** Information supplied follows **

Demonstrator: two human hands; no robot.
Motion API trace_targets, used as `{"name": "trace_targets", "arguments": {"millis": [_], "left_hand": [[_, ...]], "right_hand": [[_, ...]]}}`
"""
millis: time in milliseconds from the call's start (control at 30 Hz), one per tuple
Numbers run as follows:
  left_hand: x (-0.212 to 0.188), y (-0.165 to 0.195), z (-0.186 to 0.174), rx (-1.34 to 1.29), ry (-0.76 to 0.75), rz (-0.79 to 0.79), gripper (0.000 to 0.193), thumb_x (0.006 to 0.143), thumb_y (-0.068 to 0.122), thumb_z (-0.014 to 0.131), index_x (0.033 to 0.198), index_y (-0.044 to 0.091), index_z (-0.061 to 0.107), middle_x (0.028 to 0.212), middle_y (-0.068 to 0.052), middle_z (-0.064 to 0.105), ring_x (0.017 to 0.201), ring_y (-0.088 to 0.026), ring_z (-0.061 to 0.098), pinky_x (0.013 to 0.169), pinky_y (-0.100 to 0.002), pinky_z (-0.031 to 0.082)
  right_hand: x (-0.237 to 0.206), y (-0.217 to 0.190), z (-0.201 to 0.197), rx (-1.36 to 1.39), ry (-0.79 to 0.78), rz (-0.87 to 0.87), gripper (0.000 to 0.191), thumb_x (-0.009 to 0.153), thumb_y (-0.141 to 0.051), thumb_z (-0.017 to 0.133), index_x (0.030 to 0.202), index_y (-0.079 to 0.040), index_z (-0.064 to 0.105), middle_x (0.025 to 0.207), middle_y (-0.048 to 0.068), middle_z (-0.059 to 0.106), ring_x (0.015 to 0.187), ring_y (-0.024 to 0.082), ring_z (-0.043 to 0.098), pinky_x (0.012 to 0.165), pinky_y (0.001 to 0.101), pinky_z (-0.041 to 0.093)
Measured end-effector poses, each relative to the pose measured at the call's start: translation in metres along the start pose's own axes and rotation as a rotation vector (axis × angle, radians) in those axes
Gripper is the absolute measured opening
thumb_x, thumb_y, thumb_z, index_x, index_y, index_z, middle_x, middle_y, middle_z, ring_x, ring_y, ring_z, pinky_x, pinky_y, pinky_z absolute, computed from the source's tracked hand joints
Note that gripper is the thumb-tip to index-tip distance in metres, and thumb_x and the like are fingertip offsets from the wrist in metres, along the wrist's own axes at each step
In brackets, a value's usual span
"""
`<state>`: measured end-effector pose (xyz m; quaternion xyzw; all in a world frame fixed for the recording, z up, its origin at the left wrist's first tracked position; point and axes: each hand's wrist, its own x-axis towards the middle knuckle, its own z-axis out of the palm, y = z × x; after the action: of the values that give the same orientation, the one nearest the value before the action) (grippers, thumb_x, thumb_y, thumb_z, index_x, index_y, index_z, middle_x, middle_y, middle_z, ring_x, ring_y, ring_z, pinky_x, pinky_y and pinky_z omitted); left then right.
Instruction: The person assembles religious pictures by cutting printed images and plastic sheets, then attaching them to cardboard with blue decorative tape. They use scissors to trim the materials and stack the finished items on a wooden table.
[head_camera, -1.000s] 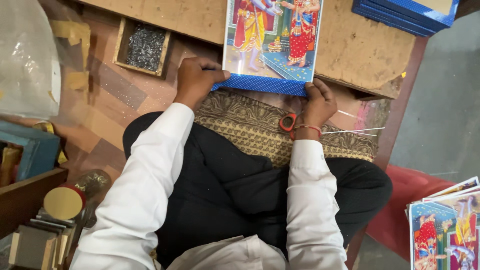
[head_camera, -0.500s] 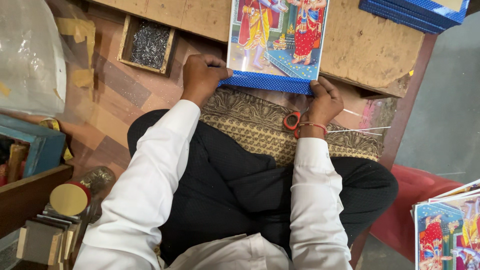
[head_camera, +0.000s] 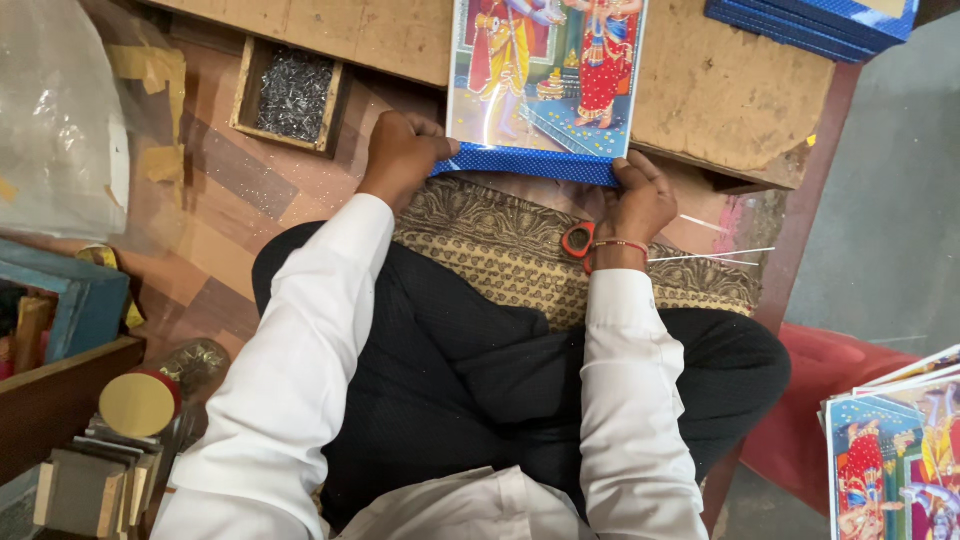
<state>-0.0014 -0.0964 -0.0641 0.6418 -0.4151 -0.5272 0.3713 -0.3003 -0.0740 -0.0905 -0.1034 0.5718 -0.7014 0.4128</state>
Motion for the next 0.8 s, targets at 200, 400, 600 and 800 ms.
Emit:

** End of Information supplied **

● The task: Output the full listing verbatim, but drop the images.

● Problem solution:
Demonstrator: two human hands; no robot.
Motion API trace_targets, used as `{"name": "trace_targets", "arguments": {"millis": [_], "left_hand": [[_, ...]], "right_hand": [[_, ...]]}}`
"""
millis: time in milliseconds from the call's start (control at 30 Hz), one per tuple
Numbers run as follows:
  left_hand: x (-0.212 to 0.188), y (-0.165 to 0.195), z (-0.186 to 0.174), rx (-1.34 to 1.29), ry (-0.76 to 0.75), rz (-0.79 to 0.79), gripper (0.000 to 0.193), thumb_x (0.006 to 0.143), thumb_y (-0.068 to 0.122), thumb_z (-0.014 to 0.131), index_x (0.033 to 0.198), index_y (-0.044 to 0.091), index_z (-0.061 to 0.107), middle_x (0.028 to 0.212), middle_y (-0.068 to 0.052), middle_z (-0.064 to 0.105), ring_x (0.017 to 0.201), ring_y (-0.088 to 0.026), ring_z (-0.061 to 0.098), pinky_x (0.013 to 0.169), pinky_y (-0.100 to 0.002), pinky_z (-0.031 to 0.082)
  right_hand: x (-0.237 to 0.206), y (-0.217 to 0.190), z (-0.201 to 0.197), rx (-1.36 to 1.39), ry (-0.79 to 0.78), rz (-0.87 to 0.87), gripper (0.000 to 0.191), thumb_x (-0.009 to 0.153), thumb_y (-0.141 to 0.051), thumb_z (-0.017 to 0.133), index_x (0.030 to 0.202), index_y (-0.079 to 0.040), index_z (-0.064 to 0.105), middle_x (0.025 to 0.207), middle_y (-0.048 to 0.068), middle_z (-0.059 to 0.106), ring_x (0.015 to 0.187), ring_y (-0.024 to 0.082), ring_z (-0.043 to 0.098), pinky_x (0.012 to 0.165), pinky_y (0.001 to 0.101), pinky_z (-0.041 to 0.093)
Measured end-effector poses, each relative to the pose measured at the call's start: translation in metres along the start pose's own axes and rotation as a rotation vector (axis × angle, radians) in those axes
Gripper is the absolute measured opening
thumb_x, thumb_y, thumb_z, index_x, index_y, index_z, middle_x, middle_y, middle_z, ring_x, ring_y, ring_z, pinky_x, pinky_y, pinky_z absolute, computed from the source's tracked hand joints
Note that gripper is the thumb-tip to index-tip distance in metres, and thumb_x and the like are fingertip offsets from the wrist in metres, along the wrist's own axes at each step
In brackets, a value's usual span
"""
`<state>`: measured end-effector pose (xyz m; quaternion xyzw; all in a world frame fixed for the recording, z up, its origin at the left wrist's first tracked position; point and axes: each hand's wrist, its own x-axis towards the middle knuckle, its own z-axis out of the palm, y = z × x; after the action: of the values that give the same orientation, the one nearest the value before the action) (grippers, thumb_x, thumb_y, thumb_z, index_x, index_y, index_z, middle_x, middle_y, middle_z, ring_x, ring_y, ring_z, pinky_x, pinky_y and pinky_z omitted); left then right.
Instruction: The person assembles religious pictures by cutting printed images and plastic sheets, then attaching them to cardboard with blue decorative tape. They use scissors to trim the materials and stack the finished items on a wooden table.
[head_camera, -1.000s] 
[head_camera, -0.500s] 
[head_camera, +0.000s] 
<state>-0.0014 -0.0964 -0.0641 0.6418 -0.4151 -0.5272 0.3713 -0.3003 -0.0740 -0.0905 -0.1034 0.5718 -0.7014 0.4128</state>
Motion for the next 0.8 s, targets at 200, 400, 600 and 800 ms.
Emit:

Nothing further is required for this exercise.